Don't worry: Have a Kokopelli day
-
Two of numerous "Native American" items found in catalogs
"It's a Kokopelli kind of day," a Coldwater Creek catalog announced in a T-shirt ad. "Spirit lifting, mischief-making Kokopelli is here to remind you not to take life so seriously ..."
No thanks. I'll pass on buying the "buffalo on an eco-friendly tee," the Comanche bow and arrow, the Tapiz range belt, or the petroglyph slate drink-coasters either. I'm not Native American. Nor do I aspire to be one of those trekking yuppies employing hardy indigenous porters to carry my "wet/dry gear bags' through Nepal.
Kokopelli has been big this year. In Robert Redford's Sundance catalog you can purchase $199 Kokopelli handcrafted lamps made by Utah "artists." In the "Last Best Place" holiday catalog, from that Western enclave, Monroe, Wis., you'll find the Kokopelli outlet and switch covers, $25 each. They also feature a Kokopelli table sculpture, $89, and an image of the flute player tie-dyed on a long-sleeve T-shirt, $69. He is skiing. He looks stoned.
Several myths surround the humpbacked flute player the Hopis named Kokopelli. Some say he led Native American cliff-dwellers out of their caves with his music, into the open sky land of the Southwest. Maybe he was a medicine man, a wanderer. A loner. He was not, I am certain, a skier.
Back at Coldwater Creek there's the Kokopelli candle holder, earrings, and a version of him adorning one of those "nature sounds' compact discs. You know, water trickling, loons calling. They might better record the sound of cash changing hands.
Portrayals of indigenous peoples in these catalogs echo the message of culture consumption. In the spring 1995 issue of Patagonia, below the advertising mantra of "Stuff it. Stack it. Drop it. Kick it. Check it. Chuck it. Claim it. Lose it. Cram it. Abuse it," is a line of donkeys laden to the hilt, one assumes, with some rich American's gear, tended by a small dark-skinned man named Norbu, who has probably never bought his clothes from a catalog. "Oh, porter? Please set up the espresso and bring me my journal. You know the one. It has that flute player on the cover."
In the last two Redford catalogs, a photo shows a real Native American. A medicine man is shown opening the June Filmmakers Lab at the Sundance Institute. Cool dance. Nice necklace, too. Where can we buy it?
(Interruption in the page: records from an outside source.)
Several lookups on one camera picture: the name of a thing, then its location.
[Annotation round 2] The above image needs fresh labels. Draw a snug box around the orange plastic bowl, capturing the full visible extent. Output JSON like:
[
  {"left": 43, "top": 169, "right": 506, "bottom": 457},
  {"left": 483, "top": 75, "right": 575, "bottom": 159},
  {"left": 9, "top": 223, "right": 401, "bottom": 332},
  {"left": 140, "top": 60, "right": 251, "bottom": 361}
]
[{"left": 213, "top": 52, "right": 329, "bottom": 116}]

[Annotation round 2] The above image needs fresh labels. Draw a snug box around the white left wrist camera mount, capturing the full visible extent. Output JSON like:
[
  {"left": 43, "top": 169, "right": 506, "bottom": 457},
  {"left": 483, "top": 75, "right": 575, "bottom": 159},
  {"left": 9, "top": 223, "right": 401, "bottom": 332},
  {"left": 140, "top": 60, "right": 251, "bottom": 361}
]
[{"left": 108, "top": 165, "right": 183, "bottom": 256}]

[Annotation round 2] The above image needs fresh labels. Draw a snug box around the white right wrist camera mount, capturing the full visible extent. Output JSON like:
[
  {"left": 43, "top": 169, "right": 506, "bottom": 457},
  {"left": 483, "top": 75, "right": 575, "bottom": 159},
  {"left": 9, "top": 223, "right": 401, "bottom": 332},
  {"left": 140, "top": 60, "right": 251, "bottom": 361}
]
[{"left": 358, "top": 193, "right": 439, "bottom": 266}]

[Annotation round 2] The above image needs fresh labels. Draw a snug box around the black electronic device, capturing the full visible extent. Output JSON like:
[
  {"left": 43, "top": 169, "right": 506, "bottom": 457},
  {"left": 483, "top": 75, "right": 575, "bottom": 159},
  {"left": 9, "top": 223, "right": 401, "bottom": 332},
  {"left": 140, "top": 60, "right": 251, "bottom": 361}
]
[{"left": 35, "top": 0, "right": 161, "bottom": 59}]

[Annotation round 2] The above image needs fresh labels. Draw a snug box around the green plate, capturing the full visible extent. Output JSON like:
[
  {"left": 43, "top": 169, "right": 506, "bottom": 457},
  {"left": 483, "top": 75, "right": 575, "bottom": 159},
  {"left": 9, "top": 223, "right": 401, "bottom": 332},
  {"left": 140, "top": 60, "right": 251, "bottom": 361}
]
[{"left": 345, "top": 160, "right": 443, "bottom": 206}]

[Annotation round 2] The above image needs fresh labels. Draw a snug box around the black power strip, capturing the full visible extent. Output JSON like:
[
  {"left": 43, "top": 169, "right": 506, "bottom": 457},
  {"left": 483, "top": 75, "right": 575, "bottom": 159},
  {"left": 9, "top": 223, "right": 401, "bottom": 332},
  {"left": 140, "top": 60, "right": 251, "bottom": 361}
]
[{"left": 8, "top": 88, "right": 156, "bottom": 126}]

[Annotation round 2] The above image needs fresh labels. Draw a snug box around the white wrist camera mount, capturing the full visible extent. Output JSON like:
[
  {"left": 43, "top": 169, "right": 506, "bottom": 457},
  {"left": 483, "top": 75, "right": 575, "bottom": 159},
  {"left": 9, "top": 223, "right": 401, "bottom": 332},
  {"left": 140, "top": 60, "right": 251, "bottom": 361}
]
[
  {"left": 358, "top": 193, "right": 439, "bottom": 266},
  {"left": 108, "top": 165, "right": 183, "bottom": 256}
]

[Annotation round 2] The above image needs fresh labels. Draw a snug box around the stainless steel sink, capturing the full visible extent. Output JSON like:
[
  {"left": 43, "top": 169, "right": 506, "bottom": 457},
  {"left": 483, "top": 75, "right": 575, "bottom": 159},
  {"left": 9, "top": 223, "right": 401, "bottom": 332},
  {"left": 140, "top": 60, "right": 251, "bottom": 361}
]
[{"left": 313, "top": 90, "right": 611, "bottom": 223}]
Most everyone in these catalogs is white and affluent. Nothing new here. Women are blond and sinewy. Men are rugged and active, like the men in Robert James Waller's novels. Photographs portray both sexes as young, restless and rich.
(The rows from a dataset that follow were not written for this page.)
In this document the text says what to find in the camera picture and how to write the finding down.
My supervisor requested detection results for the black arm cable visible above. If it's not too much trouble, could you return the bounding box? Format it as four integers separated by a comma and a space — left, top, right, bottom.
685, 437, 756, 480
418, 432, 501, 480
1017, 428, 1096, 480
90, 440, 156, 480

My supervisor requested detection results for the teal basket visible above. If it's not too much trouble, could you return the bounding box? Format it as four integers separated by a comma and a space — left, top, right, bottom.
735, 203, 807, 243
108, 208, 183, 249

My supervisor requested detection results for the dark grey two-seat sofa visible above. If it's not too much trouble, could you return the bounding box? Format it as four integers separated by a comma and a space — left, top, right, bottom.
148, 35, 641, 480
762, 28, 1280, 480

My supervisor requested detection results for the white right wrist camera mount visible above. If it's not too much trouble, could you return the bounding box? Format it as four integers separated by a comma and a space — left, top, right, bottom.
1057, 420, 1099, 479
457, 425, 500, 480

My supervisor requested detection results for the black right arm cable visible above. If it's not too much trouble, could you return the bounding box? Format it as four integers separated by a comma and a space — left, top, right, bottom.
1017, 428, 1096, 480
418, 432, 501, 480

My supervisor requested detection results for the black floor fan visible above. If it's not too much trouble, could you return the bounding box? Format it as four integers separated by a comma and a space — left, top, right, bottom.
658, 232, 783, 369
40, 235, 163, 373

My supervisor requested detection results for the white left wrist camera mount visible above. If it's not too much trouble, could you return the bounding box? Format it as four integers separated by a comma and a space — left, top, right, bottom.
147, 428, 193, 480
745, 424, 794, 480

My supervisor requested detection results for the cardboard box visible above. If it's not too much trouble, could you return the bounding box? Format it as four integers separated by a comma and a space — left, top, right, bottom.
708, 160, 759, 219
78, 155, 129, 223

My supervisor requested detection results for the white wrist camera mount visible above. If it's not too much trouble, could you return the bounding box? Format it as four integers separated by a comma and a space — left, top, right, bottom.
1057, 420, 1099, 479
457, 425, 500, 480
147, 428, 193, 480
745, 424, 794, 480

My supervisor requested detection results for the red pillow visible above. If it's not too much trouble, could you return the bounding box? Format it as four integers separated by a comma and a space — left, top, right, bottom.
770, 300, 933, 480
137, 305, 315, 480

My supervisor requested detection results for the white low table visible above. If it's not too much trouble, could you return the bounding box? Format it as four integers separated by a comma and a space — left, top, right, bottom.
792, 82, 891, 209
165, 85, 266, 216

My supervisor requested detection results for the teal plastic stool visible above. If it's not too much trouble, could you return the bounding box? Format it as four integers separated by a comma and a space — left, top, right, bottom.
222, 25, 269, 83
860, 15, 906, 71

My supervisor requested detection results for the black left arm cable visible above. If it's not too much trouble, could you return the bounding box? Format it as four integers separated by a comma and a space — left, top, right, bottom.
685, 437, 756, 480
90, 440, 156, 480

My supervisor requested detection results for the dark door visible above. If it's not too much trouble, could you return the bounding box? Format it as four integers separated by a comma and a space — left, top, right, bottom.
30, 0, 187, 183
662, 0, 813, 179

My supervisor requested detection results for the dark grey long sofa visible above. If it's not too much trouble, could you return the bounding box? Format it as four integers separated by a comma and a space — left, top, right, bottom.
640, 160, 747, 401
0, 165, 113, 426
We've romanticized Native Americans to the point of extinction. Now we'll make some money off the legend. Yakima ski racks. Cherokee blazers. Phony weekend seminars put on by the New Age. Religion Lite and homogenized. And now that we've silted and dammed the salmon to oblivion, there's a new frontier of profits to be had through the sales of platters, mugs, T-shirts, and ties with salmon emblazoned on them in every groovy store and airport between Helena, Mont., and Seattle, Wash.
Why do advertisers want me to adopt a culture? I have one. Mine includes Gilligan's Island, James Watt and Kit Carson, but it also encompasses Dorothy Day, Wallace Stegner and John Muir. We aren't aggressive buckaroos and compliant Indian princesses out here. Most of us can't afford to stay at Redford's Sundance resort for $350 per person, per night, or mountain bike through Chile and Argentina, tearing up the tundra.
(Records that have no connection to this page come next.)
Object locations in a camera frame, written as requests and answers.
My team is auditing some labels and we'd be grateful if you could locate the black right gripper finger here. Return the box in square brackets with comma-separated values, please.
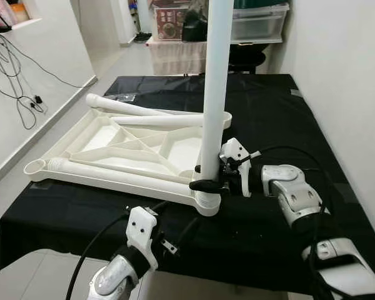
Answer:
[189, 180, 229, 193]

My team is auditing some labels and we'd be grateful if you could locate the black tablecloth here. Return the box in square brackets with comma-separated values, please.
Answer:
[0, 74, 375, 298]

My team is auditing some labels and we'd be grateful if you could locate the white plastic table top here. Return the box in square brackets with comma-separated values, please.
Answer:
[24, 94, 233, 218]

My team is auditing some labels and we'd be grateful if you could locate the black round basin stand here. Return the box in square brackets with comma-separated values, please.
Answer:
[228, 42, 268, 74]

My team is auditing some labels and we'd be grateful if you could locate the beige towel cloth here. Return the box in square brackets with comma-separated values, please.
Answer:
[149, 37, 208, 77]

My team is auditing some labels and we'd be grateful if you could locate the black bag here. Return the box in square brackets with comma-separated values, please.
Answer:
[182, 9, 210, 43]

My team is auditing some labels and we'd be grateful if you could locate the clear plastic storage box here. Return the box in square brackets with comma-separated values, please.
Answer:
[230, 3, 290, 44]

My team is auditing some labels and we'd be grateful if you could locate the red patterned box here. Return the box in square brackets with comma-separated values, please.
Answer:
[151, 6, 191, 41]

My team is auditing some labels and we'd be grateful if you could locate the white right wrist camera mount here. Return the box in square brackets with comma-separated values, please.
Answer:
[220, 137, 262, 198]

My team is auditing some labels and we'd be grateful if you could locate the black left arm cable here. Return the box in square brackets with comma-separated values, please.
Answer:
[66, 209, 135, 300]

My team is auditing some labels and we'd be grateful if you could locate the black wall power cable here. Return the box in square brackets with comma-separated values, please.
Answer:
[0, 31, 91, 131]
Out West we have a saying: "All hat, no cattle." We know when we've been had. We can spot a drug-store cowboy or a pretend Indian maiden a mile away. Reducing Native Americans, or any culture, to commercial sensation diminishes all cultures.
If you want to be Native American, move to any of the many reservations we have in this country. Spend a winter at Pine Ridge in South Dakota, or walk the eight miles between Worley and Plummer on the Coeur d'Alene Reservation in your new buckskin garb during a wet north Idaho blizzard. Arrive in both places broke without much hope of ever being able to climb out of 200 years of institutionalized racism in this society. Feel like an Indian yet? Having a Kokopelli day?
Stephen Lyons works in Moscow, Idaho.